I have propped the door open, hoping to hear someone stirring in the
far reaches of the Citadel, but there is nothing. I suppose I should be glad,
for it means that the elven lords have not found or been shown our last hiding
place. But I cannot be glad, for I keep wondering about all those companions
who built the rebellion with me, and who remained true to its ideals when
others fell prey to ambition and greed.
What happened to them? Lasen Orvad, Jeof Lenger, Resa Sheden, where
are you? Do you live, did the illness claim you as it did so many others or
did you escape the fever only to fall into the hands of our enemies?
Yes,our enemies, my friends. Though I am not of your blood, and
though I came to this enterprise intending only to amuse myself, I came to
believe in it, and in you. When I called you my friends, I meant it. And your
enemies are mine, for as long as I live, and that will be long, indeed. I
shall not let your dream die, if I am permitted to continue.

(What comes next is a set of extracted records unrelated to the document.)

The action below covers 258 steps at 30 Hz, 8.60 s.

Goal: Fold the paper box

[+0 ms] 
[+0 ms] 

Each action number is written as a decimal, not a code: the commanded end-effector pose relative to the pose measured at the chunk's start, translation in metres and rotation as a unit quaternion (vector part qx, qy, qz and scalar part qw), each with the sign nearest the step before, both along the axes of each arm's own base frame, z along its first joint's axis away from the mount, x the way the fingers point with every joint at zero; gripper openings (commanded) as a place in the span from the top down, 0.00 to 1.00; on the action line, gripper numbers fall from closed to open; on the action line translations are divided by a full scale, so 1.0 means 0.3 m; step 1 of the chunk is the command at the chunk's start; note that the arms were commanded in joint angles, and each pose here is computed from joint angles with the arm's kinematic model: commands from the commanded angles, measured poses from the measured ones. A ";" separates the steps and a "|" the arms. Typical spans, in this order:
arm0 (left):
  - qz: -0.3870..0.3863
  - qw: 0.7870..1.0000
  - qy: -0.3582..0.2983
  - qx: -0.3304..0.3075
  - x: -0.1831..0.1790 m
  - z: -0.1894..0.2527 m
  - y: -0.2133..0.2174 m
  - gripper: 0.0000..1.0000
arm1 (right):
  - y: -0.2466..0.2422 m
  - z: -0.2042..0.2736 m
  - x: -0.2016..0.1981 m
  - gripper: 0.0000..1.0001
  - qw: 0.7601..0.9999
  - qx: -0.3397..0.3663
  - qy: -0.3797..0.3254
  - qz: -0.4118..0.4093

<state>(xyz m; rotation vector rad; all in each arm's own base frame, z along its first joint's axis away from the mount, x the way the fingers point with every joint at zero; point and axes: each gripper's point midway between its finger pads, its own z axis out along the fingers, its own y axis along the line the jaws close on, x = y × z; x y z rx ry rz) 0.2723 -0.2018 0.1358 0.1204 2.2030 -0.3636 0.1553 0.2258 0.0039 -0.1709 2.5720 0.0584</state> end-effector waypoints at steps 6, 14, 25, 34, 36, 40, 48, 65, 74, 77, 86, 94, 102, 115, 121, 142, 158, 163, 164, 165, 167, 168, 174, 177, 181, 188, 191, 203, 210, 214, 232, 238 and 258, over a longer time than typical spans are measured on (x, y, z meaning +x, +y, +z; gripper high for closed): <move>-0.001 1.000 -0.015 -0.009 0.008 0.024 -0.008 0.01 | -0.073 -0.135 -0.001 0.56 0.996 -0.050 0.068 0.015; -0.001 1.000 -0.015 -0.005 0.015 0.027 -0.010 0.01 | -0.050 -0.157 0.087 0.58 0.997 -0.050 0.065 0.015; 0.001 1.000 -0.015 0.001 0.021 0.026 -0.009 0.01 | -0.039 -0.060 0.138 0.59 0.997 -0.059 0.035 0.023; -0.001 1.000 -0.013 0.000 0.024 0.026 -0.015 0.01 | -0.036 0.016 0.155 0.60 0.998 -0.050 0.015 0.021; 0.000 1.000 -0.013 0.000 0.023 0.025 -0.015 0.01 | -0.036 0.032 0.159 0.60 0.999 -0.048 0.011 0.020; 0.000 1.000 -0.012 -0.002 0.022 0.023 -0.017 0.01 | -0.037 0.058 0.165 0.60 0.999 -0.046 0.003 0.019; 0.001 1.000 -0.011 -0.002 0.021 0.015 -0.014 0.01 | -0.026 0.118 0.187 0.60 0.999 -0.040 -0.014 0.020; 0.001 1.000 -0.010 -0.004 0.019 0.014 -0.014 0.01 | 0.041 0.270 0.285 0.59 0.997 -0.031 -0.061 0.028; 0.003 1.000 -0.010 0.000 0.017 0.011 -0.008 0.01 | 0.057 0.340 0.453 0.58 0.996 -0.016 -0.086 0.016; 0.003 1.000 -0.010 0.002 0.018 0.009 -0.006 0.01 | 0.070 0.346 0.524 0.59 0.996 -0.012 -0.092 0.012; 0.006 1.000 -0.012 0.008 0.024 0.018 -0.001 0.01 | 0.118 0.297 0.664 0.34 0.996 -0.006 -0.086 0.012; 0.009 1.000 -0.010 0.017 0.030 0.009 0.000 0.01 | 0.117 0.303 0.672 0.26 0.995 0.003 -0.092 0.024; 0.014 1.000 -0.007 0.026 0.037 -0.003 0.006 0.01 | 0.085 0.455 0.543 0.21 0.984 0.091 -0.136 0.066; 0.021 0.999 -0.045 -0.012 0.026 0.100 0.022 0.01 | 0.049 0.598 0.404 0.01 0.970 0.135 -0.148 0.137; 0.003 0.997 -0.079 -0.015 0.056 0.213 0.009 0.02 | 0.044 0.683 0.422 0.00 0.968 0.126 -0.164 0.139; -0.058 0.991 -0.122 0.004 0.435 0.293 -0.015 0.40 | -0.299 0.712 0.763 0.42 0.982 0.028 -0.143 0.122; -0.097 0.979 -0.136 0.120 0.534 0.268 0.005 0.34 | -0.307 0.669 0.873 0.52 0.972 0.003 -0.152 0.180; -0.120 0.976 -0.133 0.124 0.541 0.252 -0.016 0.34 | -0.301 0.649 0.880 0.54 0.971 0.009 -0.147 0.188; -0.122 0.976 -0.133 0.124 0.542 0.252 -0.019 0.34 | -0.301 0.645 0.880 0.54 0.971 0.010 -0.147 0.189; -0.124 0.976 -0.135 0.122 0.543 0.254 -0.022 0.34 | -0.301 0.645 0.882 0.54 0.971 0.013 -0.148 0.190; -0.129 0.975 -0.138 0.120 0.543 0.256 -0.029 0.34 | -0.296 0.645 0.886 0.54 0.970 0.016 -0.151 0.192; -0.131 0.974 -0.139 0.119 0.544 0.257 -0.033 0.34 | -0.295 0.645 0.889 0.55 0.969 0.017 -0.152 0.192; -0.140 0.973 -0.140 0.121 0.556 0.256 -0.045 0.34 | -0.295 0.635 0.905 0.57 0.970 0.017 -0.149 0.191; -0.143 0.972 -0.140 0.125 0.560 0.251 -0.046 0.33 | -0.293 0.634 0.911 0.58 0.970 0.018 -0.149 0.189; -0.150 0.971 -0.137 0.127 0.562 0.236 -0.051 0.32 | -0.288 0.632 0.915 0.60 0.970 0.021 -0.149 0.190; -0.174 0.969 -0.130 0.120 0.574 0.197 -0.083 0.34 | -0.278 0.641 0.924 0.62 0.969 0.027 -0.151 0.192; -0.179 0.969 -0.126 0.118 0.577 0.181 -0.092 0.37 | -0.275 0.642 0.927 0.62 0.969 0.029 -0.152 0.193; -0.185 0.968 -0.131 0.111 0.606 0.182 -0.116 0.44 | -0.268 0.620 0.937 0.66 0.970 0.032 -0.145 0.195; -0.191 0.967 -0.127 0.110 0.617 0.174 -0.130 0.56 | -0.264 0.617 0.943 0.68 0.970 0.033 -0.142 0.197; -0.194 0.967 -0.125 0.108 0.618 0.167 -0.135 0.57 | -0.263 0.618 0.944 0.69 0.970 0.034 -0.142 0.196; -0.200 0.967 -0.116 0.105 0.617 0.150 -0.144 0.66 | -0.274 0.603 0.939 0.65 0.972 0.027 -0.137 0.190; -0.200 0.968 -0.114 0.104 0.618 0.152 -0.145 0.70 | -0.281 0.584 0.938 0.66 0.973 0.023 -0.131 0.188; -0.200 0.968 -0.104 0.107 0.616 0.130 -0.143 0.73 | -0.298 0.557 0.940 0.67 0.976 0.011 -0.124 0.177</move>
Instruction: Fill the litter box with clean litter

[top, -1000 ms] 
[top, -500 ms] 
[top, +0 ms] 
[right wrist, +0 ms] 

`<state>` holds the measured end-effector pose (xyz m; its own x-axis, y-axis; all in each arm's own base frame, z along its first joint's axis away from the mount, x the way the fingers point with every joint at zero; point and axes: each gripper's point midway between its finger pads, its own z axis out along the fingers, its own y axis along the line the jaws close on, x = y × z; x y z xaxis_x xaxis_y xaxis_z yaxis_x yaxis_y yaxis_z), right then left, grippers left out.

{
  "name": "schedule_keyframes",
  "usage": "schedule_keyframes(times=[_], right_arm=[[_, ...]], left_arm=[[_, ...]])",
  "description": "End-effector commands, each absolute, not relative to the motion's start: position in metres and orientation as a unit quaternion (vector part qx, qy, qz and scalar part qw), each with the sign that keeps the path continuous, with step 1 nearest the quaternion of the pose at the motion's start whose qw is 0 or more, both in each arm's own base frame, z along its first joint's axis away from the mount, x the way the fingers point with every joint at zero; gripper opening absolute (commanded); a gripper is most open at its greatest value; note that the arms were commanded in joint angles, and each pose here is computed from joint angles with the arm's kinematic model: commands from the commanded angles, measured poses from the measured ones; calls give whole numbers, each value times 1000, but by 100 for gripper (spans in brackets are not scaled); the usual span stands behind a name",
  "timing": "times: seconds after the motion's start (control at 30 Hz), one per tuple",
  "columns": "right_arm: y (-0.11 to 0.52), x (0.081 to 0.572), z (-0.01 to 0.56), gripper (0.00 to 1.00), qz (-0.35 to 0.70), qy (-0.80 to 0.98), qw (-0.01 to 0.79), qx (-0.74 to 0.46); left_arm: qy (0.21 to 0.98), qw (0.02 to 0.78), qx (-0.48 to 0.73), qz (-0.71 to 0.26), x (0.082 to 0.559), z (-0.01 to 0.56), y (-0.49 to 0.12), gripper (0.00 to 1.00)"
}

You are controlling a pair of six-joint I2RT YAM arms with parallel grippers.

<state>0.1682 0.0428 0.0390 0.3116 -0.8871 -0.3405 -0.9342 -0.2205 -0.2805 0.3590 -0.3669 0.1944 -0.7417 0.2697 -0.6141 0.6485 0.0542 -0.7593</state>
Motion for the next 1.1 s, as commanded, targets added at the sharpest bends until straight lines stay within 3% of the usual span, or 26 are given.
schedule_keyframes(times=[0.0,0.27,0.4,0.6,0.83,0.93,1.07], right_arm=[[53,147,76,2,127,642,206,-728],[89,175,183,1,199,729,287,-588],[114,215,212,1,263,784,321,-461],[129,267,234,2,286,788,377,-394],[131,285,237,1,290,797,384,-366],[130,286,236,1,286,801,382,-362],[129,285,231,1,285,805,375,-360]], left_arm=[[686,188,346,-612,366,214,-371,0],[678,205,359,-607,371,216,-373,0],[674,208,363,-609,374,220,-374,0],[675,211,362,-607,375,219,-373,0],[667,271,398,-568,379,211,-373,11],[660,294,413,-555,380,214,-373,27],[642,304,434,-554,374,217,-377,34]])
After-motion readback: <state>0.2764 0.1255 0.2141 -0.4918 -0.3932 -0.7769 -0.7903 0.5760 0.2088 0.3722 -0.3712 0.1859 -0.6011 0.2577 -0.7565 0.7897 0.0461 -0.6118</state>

Three days later: I do not know the real date, for I have no notion
how long I lay in fever. A very long time, I think, for dust was over
everything, and the journey-bread was stale. Some of my friends escaped, I
know now, for I found notes to that effect in their rooms. Though what became
of them after they left the safety of the Citadel, I do not know.
I, too, shall escape as soon as I am able. I am afraid that any of
the halfblood who returned and found me here would assume I was a traitor. It
was known that I had the fever, and I think that any who survived it would
likely be suspected to be in the pay and care of the elven lords. Without
magic or a draconic constitution I cannot see how anyonecould survive it.
There are three tunnels I might use. I shall check all of them, and
use the best of the three. If luck is with me, I will emerge in the
wilderness, and there I will be, able to resume my natural form and rejoin the
Kin. If it is not
But I will not think of that. One day, if I can, I will return and
reclaim this journal of the war. If not, it will be a puzzle for whoever finds
it. They will surely think it is in some kind of code. I wish them luck in
deciphering it!
There the page ended, and the rest of the seventh and last book was
blank. Whatever had happened to-the dragon-wizard after that passage, he had
not recorded it in his book.
Shana closed the book with a feeling of frustration, put it down on
the chest beside her bed, and lay back down, staring at the ceiling as she
thought. The globe of mage-light burned steadily, without flickering, as the
lights Alara had placed in their lair did, and as did the elven lords' glowing
ceilings; unlike the firelight, candles, and lanterns humans made do with.
How much were the halfbloods like their elven fathers, and how little
like their human mothers, at least in power? And how very much like the Kin.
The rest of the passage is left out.